Any insights would be welcome.
 
Ever get the sense that people give you far more credit than due? :p

Anyway I've mainly read the Le Fanu collection Through a Glass Darkly, which I highly recommend since it contains a lot of stories I enjoyed including Green Tea, Carmilla, Schalken the Painter...actually it's been a long time and I have a sieve-like memory so I can't be sure of how exactly Carmilla influences Dracula save that it is a predated Vampire story in English litt.

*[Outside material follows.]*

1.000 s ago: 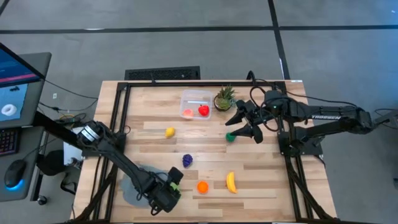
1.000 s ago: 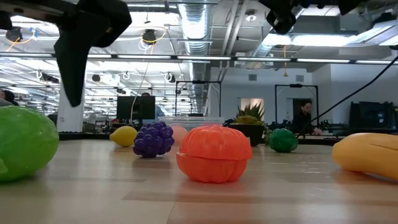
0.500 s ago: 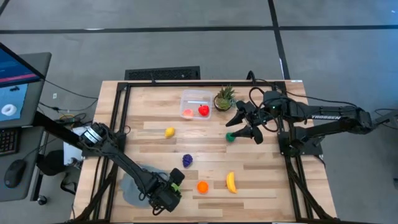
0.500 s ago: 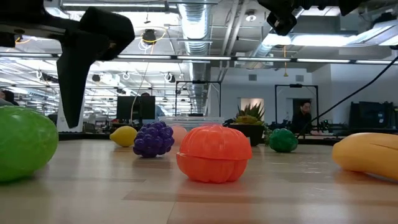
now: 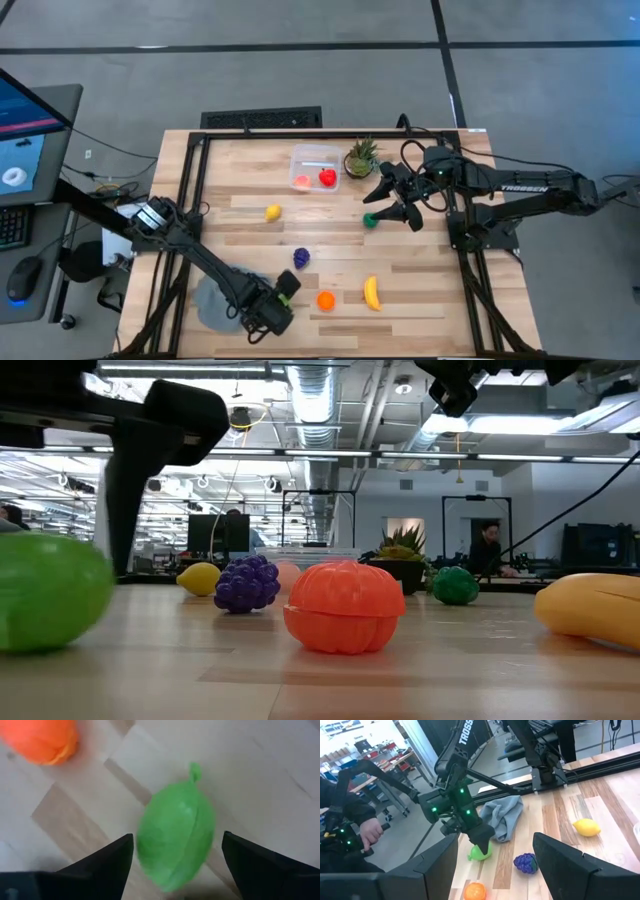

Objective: Pick and placing Produce into tupperware
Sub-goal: Put the green melon into the transparent container

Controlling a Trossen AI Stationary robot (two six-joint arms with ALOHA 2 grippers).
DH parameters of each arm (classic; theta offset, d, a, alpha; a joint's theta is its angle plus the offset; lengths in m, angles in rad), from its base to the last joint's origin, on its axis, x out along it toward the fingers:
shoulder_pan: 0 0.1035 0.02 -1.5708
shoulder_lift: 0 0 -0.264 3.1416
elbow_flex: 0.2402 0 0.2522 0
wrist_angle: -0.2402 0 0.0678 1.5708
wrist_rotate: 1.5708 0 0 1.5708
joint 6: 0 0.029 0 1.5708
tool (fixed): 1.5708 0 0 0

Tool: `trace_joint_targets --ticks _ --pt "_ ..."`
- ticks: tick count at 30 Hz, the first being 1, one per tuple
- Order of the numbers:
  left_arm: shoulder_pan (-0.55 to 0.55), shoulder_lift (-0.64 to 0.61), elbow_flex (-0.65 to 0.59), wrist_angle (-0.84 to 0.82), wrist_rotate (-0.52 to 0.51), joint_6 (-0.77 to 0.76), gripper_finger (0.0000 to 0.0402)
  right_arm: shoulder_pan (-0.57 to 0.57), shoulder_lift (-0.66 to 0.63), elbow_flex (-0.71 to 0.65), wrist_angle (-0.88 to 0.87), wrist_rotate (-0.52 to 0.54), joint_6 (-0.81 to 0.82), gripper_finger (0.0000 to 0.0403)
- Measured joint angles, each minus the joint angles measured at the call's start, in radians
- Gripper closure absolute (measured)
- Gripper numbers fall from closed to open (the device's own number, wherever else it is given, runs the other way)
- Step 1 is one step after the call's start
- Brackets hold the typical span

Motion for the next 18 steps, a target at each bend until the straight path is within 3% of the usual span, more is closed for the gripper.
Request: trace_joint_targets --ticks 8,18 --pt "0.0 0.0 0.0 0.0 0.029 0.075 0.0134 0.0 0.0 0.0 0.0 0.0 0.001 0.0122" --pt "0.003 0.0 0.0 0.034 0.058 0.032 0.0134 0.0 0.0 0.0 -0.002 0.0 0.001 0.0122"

But anyway classic horror fans shouldn't be without this collection, on that I swear :D, and I personally prefer Le Fanu to M.R. James, as I think he generally delivers a better payoff.
 
HMMM..Le Fanu better than MR James, looks like I'm going to want to investigate this author...:D

Thanks for your assistance Ravenus and stop being so modest...:cool:
 
Oops...Le Fanu's collection is called In a Glass Darkly
Through a Glass Darkly was a film made by Ingmar Bergman, who very likely had some kind of homage in mind since his film is also a horror film of the pyschological type.
 
ravenus said:
Oops...Le Fanu's collection is called In a Glass Darkly
Through a Glass Darkly was a film made by Ingmar Bergman, who very likely had some kind of homage in mind since his film is also a horror film of the pyschological type.
I read Le Fanu when I was going through my 'reading horror' stage...
His style of writing was very good I thought.
 
I've read a number of his short stories, as I have a habit of picking up anthologies of Victorian ghost stories. I forgot that "Carmilla" was one of his (comes of the aforementioned anthology habit, I suppose, as stories and authors get mixed up). I believe that the main influence on Stoker (and others since) was that "Carmilla" made vampires sexy for the first time, rather than being the rotting revenant of somebody's vile old woodcutter grandfather, as in most of the folk tales. Although in this case, the vampire's allure was based on understated but unmistakable lesbian sex (yes, in the nineteenth century!).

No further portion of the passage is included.